**Brief**. Copy each line below in which the string "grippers" appears.

**Supplied information**.
● ● ●

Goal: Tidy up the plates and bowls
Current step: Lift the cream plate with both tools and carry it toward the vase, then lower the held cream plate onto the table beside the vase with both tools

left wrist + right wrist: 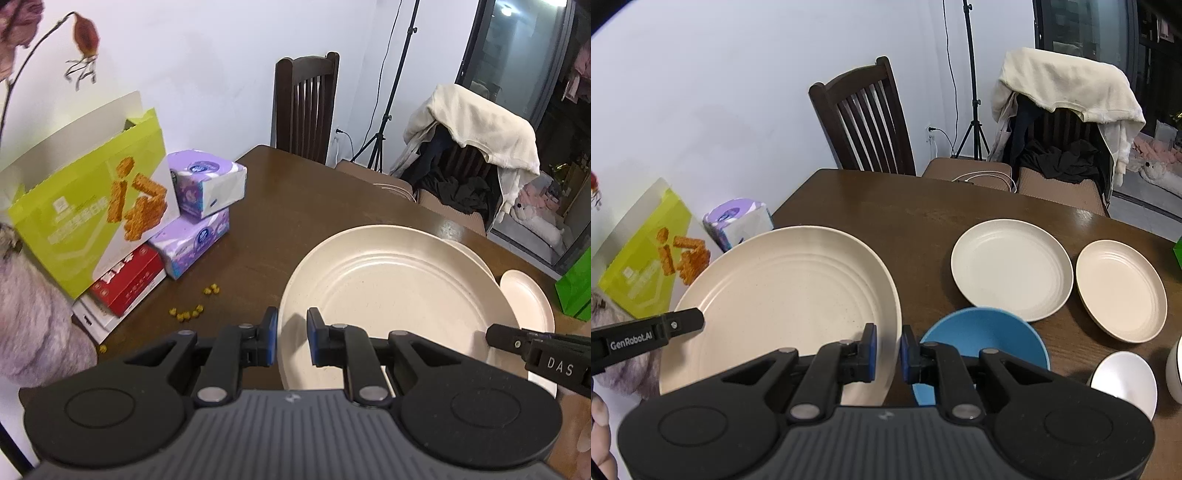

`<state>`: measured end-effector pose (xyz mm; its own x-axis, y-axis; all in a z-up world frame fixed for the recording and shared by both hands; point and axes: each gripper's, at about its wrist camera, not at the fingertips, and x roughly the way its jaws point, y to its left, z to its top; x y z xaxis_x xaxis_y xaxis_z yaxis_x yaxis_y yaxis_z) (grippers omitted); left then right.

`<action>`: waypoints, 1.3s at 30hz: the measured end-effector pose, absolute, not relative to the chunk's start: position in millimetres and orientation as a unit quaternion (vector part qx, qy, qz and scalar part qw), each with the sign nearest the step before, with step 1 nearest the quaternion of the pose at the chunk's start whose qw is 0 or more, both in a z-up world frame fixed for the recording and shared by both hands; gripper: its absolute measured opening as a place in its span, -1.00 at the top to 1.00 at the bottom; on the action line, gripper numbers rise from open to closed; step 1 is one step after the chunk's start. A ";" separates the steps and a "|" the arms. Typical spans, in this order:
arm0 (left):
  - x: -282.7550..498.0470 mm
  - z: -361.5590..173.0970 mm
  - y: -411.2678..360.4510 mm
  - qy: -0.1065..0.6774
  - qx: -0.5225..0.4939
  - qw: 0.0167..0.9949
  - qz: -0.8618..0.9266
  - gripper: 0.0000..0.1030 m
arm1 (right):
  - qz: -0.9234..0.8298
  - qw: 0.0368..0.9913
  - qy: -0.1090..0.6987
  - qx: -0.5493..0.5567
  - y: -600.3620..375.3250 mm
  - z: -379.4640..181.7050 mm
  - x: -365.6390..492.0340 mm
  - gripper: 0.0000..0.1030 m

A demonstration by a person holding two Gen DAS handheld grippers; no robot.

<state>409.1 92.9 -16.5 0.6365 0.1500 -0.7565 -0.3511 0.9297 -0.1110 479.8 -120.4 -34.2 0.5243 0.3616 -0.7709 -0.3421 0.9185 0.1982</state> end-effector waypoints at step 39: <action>317.0 -51.2 89.0 0.416 -0.125 0.889 0.145 0.67 | 0.226 0.866 0.447 -0.003 -121.9 -68.1 393.9 0.76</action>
<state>317.0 89.0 -51.2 0.6119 0.1534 -0.7760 -0.3618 0.9266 -0.1022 393.9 -121.9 -68.1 0.4986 0.3889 -0.7747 -0.3936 0.8978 0.1975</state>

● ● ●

**Exercise response**.
`<state>`: measured end-effector pose (xyz mm; its own x-axis, y-axis; all in a z-up world frame fixed for the recording and shared by both hands; point and axes: each gripper's, at about its wrist camera, not at the fingertips, and x roughly the way its jaws point, y to its left, z to its top; x y z xaxis_x xaxis_y xaxis_z yaxis_x yaxis_y yaxis_z) (grippers omitted); left then right.
A demonstration by a person holding two Gen DAS handheld grippers; no robot.

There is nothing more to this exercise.